Con una frase, nella nota di aggiornamento  del Def 2019 (il Documento di economia e
finanza), “Ripensare i percorsi di formazione e abilitazione del personale
docente”,  si chiude la fase dei concorsi
a scadenza annuale della “Buona scuola” e dei FIT (Formazione iniziale e
tirocinio per i docenti con almeno  180
giorni di servizio nelle scuole). Tornerà quindi l’abilitazione, almeno così
sembra, ma quale?

Perché nel ginepraio assoluto che ha  caratterizzato la storia del reclutamento
nella scuola, le abilitazioni sono state una variegata gamma: le SSIS, Scuole
di specializzazione all’insegnamento,  i
TFA, Tirocini formativi attivi , i PAS, Percorsi abilitanti speciali , infine i
FIT.

Stiamo parlando sempre di corsi post laurea e che di norma
vengono seguiti durante il periodo di lavoro, con costi non irrilevanti per gli
insegnanti ma anche per l’amministrazione che deve garantirne la
frequenza,  dato che sono rivolti
soprattutto ai precari.

Per parlare chiaro, sono nella quasi totalità dei casi la
soluzione per regolarizzare una serie  di
situazioni e rapporti di lavoro già incardinati pur senza l’abilitazione
necessaria all’insegnamento, presenti sia nella scuola pubblica che in quella
paritaria.  In altre parole sanatorie.

Che cosa ci impedisca di uscire da un siffatto sistema fatto
di tortuosità e incognite (non si sa mai quanto durino le norme che lo regolano
e la gran parte delle volte  sono ad hoc)
è uno dei tanti punti oscuri della vita di questo Paese.

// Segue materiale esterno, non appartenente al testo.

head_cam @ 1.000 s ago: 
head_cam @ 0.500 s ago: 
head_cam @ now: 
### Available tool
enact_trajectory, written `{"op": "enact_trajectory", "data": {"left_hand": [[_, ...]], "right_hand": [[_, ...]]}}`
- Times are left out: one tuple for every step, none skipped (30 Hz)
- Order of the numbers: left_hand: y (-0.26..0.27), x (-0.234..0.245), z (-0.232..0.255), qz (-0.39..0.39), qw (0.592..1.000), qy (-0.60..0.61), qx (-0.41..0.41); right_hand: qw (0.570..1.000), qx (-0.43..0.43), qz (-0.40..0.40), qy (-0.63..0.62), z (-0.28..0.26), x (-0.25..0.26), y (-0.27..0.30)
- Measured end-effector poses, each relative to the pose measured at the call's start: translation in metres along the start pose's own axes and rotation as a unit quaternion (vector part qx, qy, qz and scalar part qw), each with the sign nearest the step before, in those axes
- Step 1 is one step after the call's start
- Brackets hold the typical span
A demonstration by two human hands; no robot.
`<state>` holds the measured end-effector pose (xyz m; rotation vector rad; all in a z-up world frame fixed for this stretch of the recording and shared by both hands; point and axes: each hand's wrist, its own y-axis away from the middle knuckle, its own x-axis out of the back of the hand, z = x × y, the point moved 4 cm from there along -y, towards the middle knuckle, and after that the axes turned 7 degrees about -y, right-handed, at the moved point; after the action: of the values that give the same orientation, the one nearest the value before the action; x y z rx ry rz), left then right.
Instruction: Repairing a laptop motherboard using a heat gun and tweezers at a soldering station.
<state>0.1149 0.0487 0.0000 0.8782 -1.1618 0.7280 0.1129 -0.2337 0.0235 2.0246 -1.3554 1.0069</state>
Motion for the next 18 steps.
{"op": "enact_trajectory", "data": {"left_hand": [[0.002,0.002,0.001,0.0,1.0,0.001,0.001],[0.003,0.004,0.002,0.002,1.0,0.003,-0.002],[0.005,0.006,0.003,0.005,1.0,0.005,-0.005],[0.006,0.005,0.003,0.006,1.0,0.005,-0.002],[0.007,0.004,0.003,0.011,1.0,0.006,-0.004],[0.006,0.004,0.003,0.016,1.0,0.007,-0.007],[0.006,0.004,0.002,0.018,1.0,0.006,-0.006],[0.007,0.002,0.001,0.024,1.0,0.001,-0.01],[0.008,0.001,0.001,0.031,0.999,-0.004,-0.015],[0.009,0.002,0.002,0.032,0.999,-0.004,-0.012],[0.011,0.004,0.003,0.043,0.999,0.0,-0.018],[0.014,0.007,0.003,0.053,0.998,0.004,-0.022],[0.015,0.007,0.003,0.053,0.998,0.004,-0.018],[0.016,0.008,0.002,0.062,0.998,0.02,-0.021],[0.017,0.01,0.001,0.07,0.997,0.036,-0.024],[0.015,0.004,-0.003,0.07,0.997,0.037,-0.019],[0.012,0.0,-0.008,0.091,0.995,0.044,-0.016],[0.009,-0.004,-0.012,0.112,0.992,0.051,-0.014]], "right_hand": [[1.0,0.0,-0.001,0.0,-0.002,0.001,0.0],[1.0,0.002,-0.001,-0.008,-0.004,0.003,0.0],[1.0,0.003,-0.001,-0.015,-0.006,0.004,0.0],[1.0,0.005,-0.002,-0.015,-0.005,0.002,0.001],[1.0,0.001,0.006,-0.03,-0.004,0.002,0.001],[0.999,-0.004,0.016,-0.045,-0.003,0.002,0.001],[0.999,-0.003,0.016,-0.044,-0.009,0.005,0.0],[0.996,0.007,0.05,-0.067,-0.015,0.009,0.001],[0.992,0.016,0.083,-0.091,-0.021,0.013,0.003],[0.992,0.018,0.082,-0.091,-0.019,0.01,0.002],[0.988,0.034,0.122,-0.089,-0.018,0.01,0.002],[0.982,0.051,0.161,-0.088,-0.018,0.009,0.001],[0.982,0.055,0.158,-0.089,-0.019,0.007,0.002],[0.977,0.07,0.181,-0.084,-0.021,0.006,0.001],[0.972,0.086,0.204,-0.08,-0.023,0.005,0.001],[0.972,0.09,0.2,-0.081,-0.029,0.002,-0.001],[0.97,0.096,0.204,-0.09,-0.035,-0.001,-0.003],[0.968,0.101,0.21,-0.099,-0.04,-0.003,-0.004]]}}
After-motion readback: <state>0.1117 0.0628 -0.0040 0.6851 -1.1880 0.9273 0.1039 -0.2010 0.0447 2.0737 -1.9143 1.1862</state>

Non certo l’articolo della Costituzione  che prevede sì  i concorsi come modalità d’assunzione, ma specifica
salvo i casi stabiliti dalla legge, 
la  cui chiosa esclude  la perentorietà della norma aprendo ad una
miriade di ulteriori possibilità, tra l’altro ampiamente percorse nella storia
della Repubblica, e sempre rimaste tortuose.

Perciò continuiamo testardamente a nutrire la ragionevole
speranza che il sistema delle abilitazioni e delle assunzioni  si semplifichi, che so, semplicemente
prevedendo, per quanti volessero insegnare, di 
sostenere un certo numero di esami universitari di pedagogia, didattica
e materie specifiche; o con un corso di studi che possa essere anche, almeno in
parte, specifico per l’insegnamento per 
gli ordini di scuola diversi dalla scuola per l’infanzia e primaria;
oppure, una volta acquisita la laurea, semplicemente  optando 
per un periodo di lavoro  svolto a
scuola a cui fare seguire l’eventuale assunzione,  programmandole secondo le esigenze e non con
alchimie  pseudo burocratiche  che 
non solo non diminuiscono, ma al contrario, alimentano il precariato.